KL Divergence

In this note we'll learn KL Divergence, which is an important concept in Machine Learning. I'll use the example found at here, but there's something I'd like to share in detail.

Problem we try to solve

Think about it. A group of astronauts find a planet where lives space worms. Their teeth are their weapons. The astronauts risked their life and did some sampling on the teeth number of worms of a total number of 100. And the result is like

And to estimate the risk the astronauts will face, we want to fit the sample to a probability distribution, so that they can roughly know how scary a monster they'll meet.

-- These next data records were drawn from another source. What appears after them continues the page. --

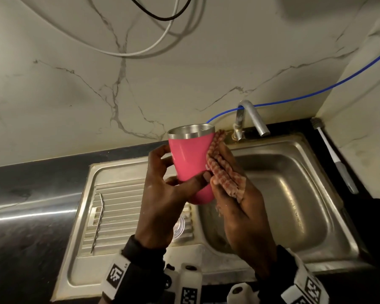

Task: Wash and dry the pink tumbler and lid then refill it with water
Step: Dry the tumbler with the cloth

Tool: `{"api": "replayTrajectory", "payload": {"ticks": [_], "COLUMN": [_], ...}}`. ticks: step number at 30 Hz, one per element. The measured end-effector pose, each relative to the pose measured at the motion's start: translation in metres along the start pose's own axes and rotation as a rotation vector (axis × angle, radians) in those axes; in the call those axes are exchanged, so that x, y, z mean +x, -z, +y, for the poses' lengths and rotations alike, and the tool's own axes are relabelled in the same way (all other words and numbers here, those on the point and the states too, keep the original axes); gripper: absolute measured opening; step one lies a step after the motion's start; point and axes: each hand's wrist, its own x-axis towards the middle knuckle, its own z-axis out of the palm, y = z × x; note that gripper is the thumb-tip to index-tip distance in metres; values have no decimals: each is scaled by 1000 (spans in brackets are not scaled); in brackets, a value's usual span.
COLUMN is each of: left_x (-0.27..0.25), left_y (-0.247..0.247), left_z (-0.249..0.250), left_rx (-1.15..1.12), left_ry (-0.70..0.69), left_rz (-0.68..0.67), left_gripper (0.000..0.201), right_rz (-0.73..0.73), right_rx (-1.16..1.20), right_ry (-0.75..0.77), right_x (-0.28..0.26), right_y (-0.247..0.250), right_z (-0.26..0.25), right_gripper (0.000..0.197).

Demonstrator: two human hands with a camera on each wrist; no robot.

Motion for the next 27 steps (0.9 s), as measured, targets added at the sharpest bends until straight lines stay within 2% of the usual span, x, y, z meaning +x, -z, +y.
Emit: {"api": "replayTrajectory", "payload": {"ticks": [5,9,13,16,19,23,27], "left_x": [-7,-8,0,10,15,10,-1], "left_y": [-4,-9,-11,-9,-10,-14,-22], "left_z": [-1,1,11,16,15,3,-6], "left_rx": [60,18,-5,-46,-60,-23,-26], "left_ry": [-63,-112,-204,-193,-171,-151,-131], "left_rz": [8,22,71,102,118,73,46], "left_gripper": [83,82,78,78,77,79,79], "right_rz": [14,35,100,61,8,-8,55], "right_rx": [-21,30,230,99,-31,-23,41], "right_ry": [15,3,-155,-186,-114,-5,-10], "right_x": [18,32,24,3,-11,6,36], "right_y": [1,0,-5,-7,-9,-7,-1], "right_z": [-17,-24,-15,-6,-8,-20,-23], "right_gripper": [55,37,41,48,47,49,48]}}
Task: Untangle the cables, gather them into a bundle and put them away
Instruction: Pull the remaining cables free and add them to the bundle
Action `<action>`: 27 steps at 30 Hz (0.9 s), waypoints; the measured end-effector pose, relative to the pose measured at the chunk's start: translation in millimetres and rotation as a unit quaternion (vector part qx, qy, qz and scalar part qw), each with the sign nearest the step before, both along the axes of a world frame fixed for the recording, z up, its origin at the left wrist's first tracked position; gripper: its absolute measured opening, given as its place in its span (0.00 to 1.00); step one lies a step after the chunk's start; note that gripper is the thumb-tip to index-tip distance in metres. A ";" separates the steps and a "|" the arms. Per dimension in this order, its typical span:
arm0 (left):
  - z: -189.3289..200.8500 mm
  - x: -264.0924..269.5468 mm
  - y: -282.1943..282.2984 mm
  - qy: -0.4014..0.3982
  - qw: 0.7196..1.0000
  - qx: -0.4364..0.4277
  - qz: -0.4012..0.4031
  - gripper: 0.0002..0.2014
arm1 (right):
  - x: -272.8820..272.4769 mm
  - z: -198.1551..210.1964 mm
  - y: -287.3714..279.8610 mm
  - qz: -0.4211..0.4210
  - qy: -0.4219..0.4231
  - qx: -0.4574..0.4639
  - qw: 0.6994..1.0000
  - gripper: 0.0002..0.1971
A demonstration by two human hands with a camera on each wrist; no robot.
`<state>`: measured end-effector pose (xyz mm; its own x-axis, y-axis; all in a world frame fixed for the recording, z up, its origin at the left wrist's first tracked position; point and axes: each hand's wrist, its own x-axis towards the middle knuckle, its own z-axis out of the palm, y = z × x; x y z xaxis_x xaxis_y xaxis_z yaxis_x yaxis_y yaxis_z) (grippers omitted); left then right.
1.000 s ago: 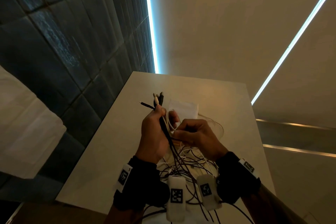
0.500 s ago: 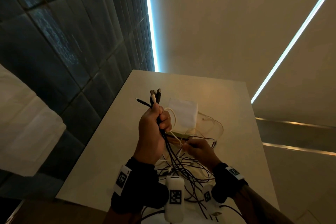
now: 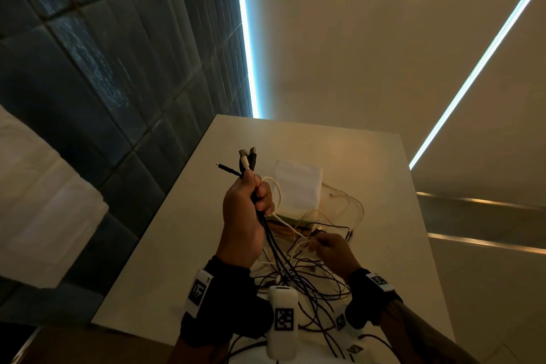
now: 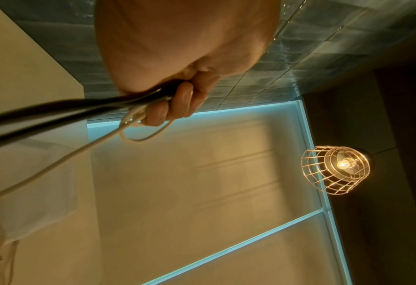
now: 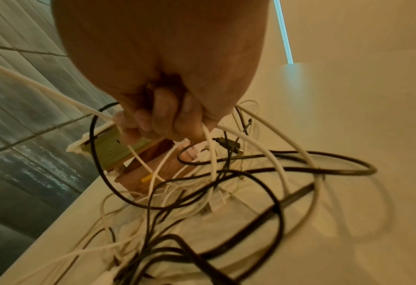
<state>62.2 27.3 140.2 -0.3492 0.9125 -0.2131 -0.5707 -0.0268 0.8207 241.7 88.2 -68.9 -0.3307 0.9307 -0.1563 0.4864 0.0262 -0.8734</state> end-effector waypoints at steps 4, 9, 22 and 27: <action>-2.6 -2.7 3.0 0.015 1.000 -0.009 0.011 0.17 | -6.2 32.8 6.0 -0.086 0.042 -0.017 0.995 0.13; -4.4 2.9 3.9 0.028 0.999 -0.043 0.002 0.17 | -20.2 117.9 9.3 -0.132 0.277 -0.035 0.951 0.09; 7.1 5.7 3.7 -0.041 0.999 -0.016 -0.011 0.17 | -40.1 163.0 -25.7 0.112 0.300 -0.054 0.946 0.05; 3.7 4.5 4.4 -0.042 0.998 0.021 -0.041 0.17 | -24.3 97.4 -22.4 0.082 0.270 -0.111 0.953 0.09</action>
<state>66.7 31.7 143.9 -0.2558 0.9458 -0.2003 -0.6397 -0.0102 0.7685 217.4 65.8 28.5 -0.5569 0.8234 -0.1089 -0.0302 -0.1510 -0.9881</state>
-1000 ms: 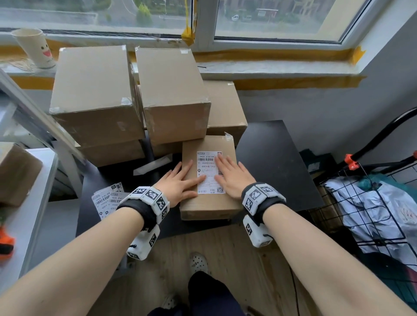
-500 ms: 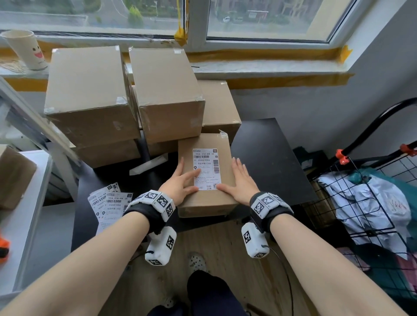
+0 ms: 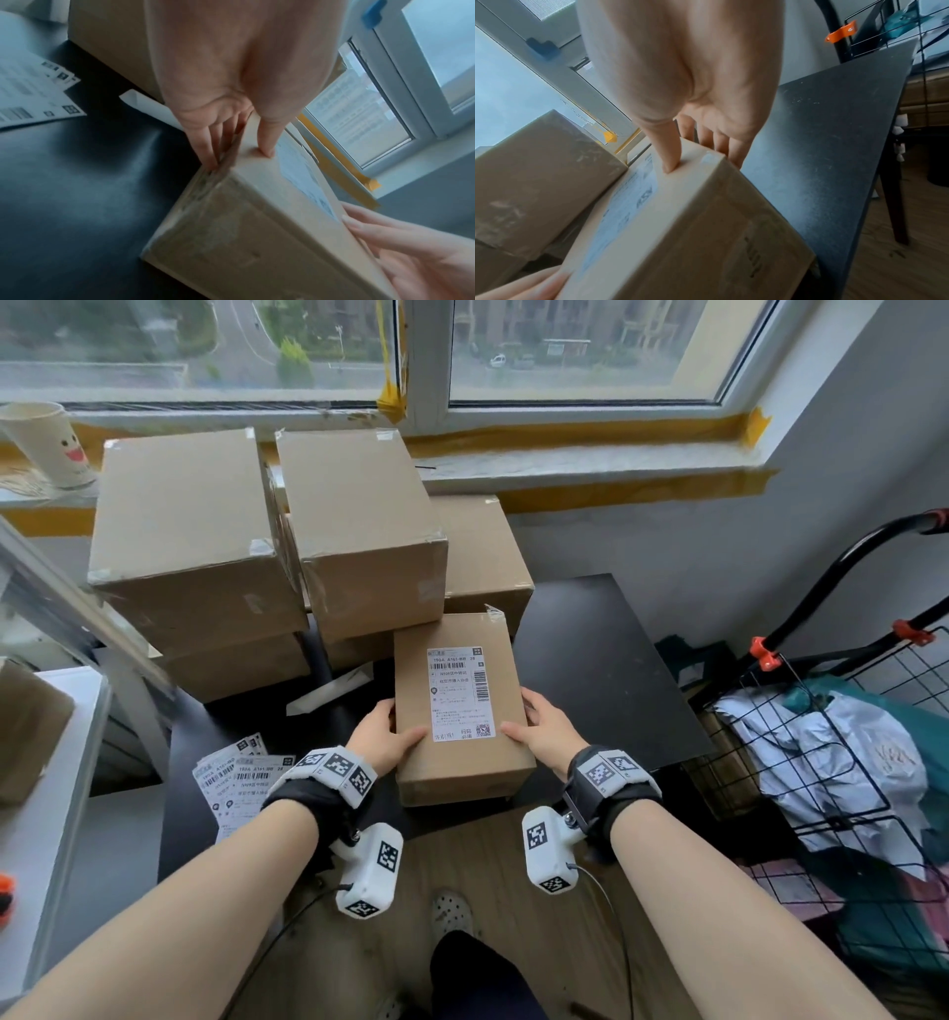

First try, Uniform Distribution

First, we try to fit this sampling to a Uniform Distribution.

Uniform Distribution has only one parameter, the probability of a given event happening.

p\_uniform = 1/total\_events = 1/11 = 0.0909

Put original and the uniform distribution we fit together

Second try, Binormial Distribution

In Binomial Distribution, we enumerate each possible tooth as "there is" and "there isn't". For each possible tooth, the pobability of "there is" is given by parameter $p_{binomial}=p$ , and the probability of "there is k teeth" is given by

C_n^k~p^k~(1-p)^{n-k}

where

C_n^k = \frac{P_n^k}{k!} = \frac{n(n-1)(n-2)...(n-k+1)}{k!} = \frac{n!}{k!(n-k)!}

The intuition is that first we pick k teeth from n positions, and for each of k existing teeth, the probability of "there is" is $p$ ; and otherwise the probability of "there isn't" is $1-p$ .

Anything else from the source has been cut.